» **Problem to solve**
The lines to return are those below that contain the word "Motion".

» **Data section**
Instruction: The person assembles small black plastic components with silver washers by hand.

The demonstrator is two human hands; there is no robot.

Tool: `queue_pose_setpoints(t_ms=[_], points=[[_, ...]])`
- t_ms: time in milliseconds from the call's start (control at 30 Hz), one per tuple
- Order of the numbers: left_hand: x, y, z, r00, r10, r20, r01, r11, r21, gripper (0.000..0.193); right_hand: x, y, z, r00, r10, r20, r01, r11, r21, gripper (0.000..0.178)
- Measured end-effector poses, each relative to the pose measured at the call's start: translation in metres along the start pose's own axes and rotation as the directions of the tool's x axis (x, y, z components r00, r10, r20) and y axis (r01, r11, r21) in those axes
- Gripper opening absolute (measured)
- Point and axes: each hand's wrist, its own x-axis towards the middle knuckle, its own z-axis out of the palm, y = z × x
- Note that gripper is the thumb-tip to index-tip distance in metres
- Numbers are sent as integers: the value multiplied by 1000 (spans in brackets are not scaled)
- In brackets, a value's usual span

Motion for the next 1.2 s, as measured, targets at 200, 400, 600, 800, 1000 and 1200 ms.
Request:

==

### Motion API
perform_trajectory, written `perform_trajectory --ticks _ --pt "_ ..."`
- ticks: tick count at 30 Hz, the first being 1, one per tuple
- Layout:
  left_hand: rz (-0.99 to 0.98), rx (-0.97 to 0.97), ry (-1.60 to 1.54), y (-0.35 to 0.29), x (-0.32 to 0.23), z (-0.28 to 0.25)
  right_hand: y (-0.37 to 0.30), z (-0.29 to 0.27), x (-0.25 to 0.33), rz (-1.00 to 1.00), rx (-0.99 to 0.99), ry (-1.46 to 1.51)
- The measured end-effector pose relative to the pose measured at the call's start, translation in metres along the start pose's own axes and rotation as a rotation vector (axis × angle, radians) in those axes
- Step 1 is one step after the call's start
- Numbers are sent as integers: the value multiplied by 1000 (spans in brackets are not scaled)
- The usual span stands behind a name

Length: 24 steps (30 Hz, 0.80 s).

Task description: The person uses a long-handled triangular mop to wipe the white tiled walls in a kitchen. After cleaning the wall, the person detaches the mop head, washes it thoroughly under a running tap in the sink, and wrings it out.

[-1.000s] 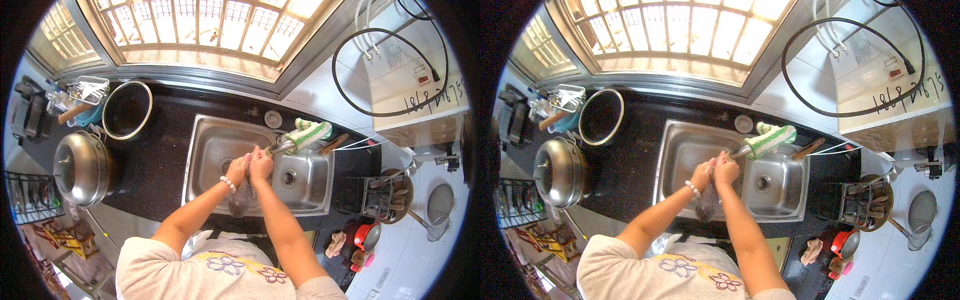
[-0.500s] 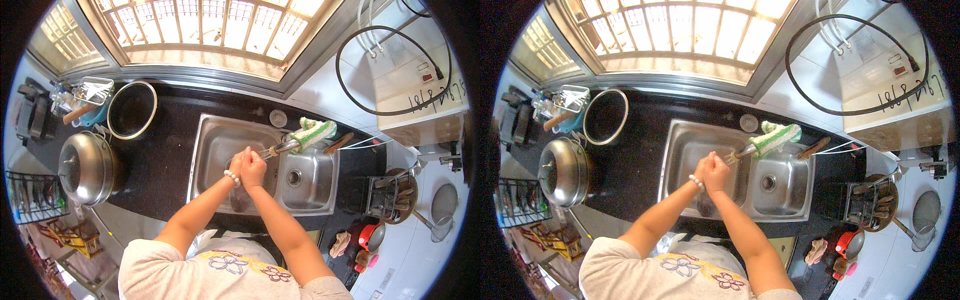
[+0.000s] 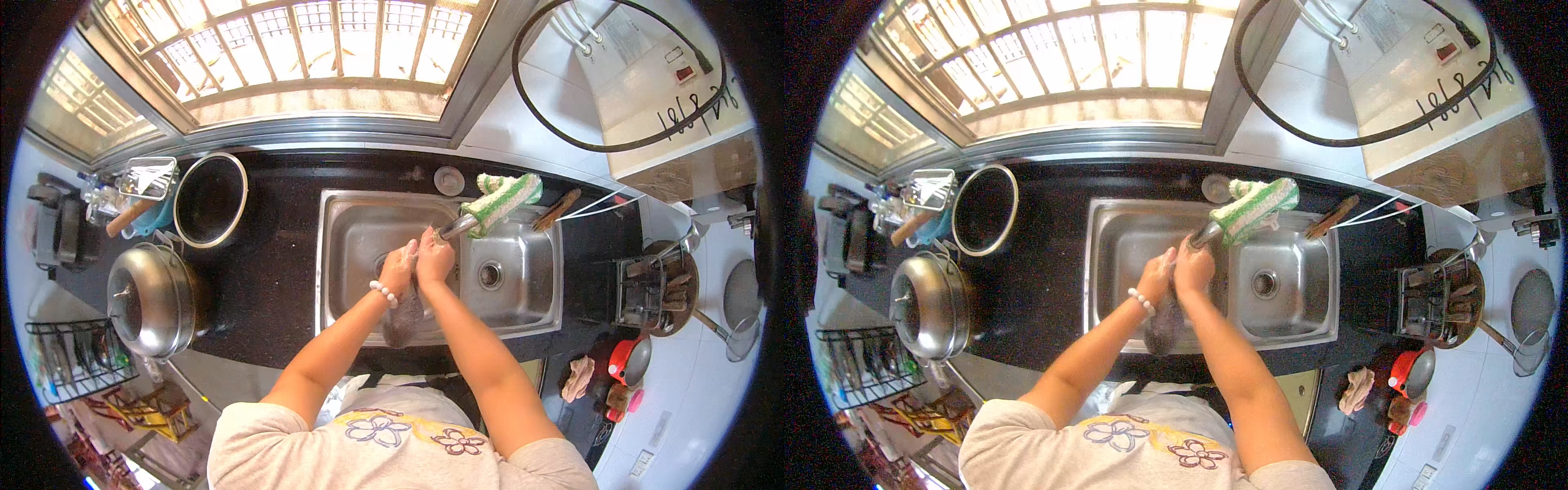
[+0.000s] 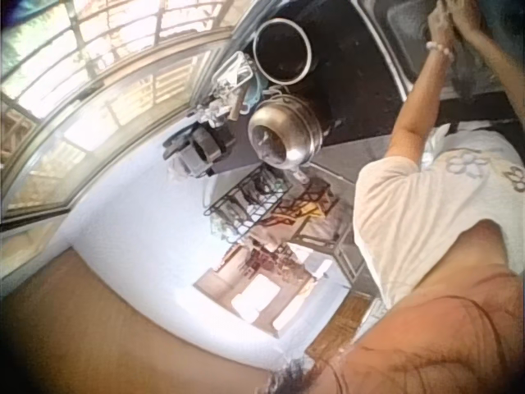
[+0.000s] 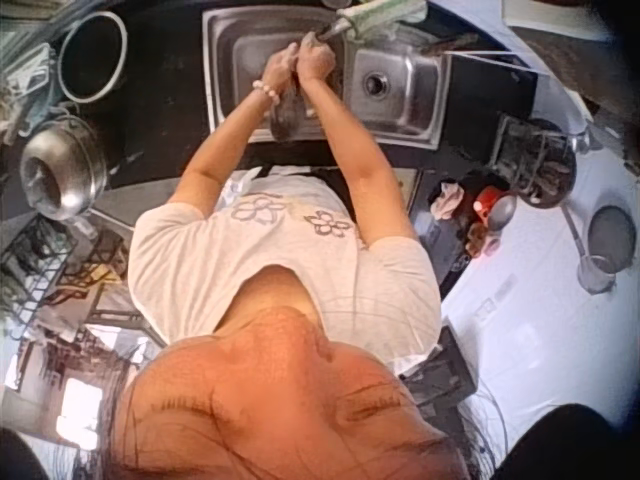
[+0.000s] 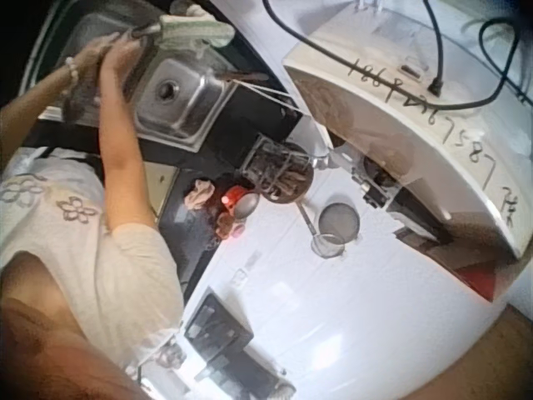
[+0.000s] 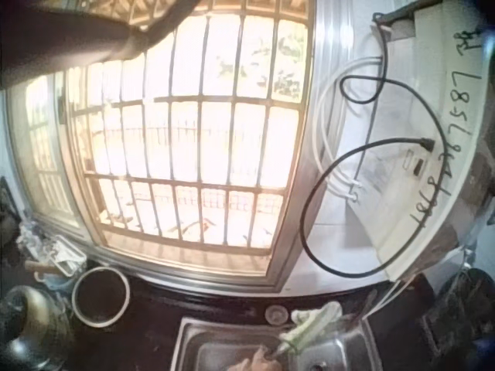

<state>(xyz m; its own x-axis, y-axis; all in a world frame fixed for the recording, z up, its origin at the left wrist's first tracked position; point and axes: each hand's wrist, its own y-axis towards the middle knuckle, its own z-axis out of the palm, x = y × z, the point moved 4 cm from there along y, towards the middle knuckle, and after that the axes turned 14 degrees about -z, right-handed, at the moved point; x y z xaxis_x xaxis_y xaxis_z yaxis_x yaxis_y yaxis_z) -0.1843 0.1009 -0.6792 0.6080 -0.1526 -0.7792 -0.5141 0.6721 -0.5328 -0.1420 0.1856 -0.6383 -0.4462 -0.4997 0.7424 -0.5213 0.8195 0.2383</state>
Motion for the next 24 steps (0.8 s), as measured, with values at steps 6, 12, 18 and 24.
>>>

» **Solution below**
Motion for the next 1.2 s, as measured, targets at 200, 400, 600, 800, 1000 and 1200 ms.
### Motion API
Motion for the next 24 steps (0.8 s), as measured, with values at steps 6, 12, 18 and 24.

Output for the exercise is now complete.